In this course, we will examine the relationship between nature and humankind through the eyes of Western artists, art theorists, and scholars from the Renaissance (1500s) to the present day. This course is an introduction to the study and analysis of art and architecture of the so-called ‘West’ (Europe and the Americas), focusing on major artworks from the Western canon and a selection of major artists ranging from Leonardo da Vinci to Georgia O’Keeffe. We will explore and discuss art historical topics such as style, form, composition, and technique, and we will evaluate the effects of technological developments in image-making (printmaking, photography) on our understanding of nature. Students will investigate the evolution of Western ideas and images concerning nature, ecology, and natural philosophy, and examine the social, political, economic, religious, and/or environmental contexts that inflect the making and meaning of art in the past and present.

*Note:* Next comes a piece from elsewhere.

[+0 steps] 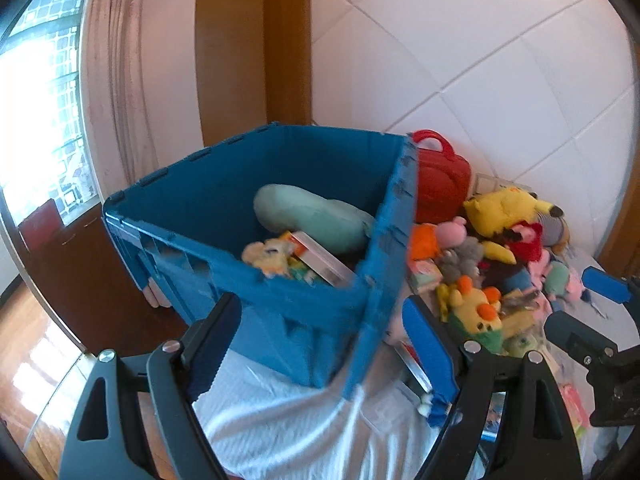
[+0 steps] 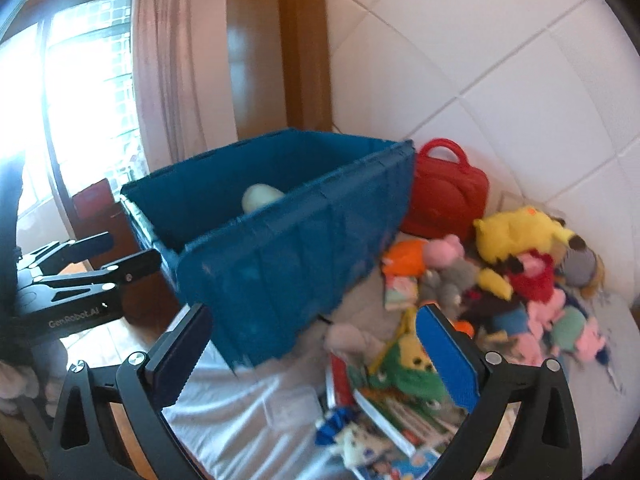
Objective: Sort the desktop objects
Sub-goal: 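Release both items into the crate and withdraw both tools, then grasp the pink tissue pack with the left tool while the right tool grasps the wipes pack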
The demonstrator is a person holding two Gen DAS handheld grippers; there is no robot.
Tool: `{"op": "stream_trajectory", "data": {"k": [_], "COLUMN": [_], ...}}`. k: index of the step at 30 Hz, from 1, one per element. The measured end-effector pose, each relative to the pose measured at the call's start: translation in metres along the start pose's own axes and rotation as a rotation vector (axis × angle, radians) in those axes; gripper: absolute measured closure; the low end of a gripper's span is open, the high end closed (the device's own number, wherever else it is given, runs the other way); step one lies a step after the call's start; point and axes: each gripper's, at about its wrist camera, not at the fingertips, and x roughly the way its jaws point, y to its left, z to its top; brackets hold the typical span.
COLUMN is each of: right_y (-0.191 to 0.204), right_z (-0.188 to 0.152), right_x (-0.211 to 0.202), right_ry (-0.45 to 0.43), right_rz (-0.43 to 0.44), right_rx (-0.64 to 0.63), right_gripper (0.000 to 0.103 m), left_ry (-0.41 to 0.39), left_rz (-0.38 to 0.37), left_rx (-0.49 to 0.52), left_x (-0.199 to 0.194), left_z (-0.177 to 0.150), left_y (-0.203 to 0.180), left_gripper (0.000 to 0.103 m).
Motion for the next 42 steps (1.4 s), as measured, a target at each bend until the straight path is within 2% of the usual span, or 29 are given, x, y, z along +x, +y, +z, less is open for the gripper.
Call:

D2: Oppositional Cinemas - Professor David Jenemann, Honors College and Department of English

CAS:  Fine Arts or Humanities
GSB:  Humanities
CALS:  Humanities & Fine Arts
CEMS:  ENGR: Gen Ed Elective; Math/Stat/CS/DS students consult with your advisor
RSENR: Consult with academic advisor
CNHS: Consult with academic advisor
CESS: Consult academic advisor

Over the course of the last century there has been an abiding concern regarding the influence of the United States on international business, politics, and—especially—culture. Often these concerns focus on the way that the form and content of the mass media pave the way for American goods and ideas in global markets. The “style” of these modes of cultural expression has a had a profound influence on the way daily life is conducted throughout the world. This course examines one of the most potent heralds of the “American Century,” Hollywood Cinema, by considering certain global “oppositions” to its aesthetic and ideological formulas. By examining a number of loosely defined cinematic “movements” (French New Wave, Soviet Kino, Third Cinema, New Asian Cinema, etc.), we will hopefully not only broaden traditional notions of cinema (and film criticism), but also witness how cinema participates in a wide range of political and cultural debates. Further, by examining a number of oppositional films and film theories within our separate case studies, we will hopefully belie the notion that these cinema movements are monolithic while also undermining the assumption that Hollywood itself speaks with one voice.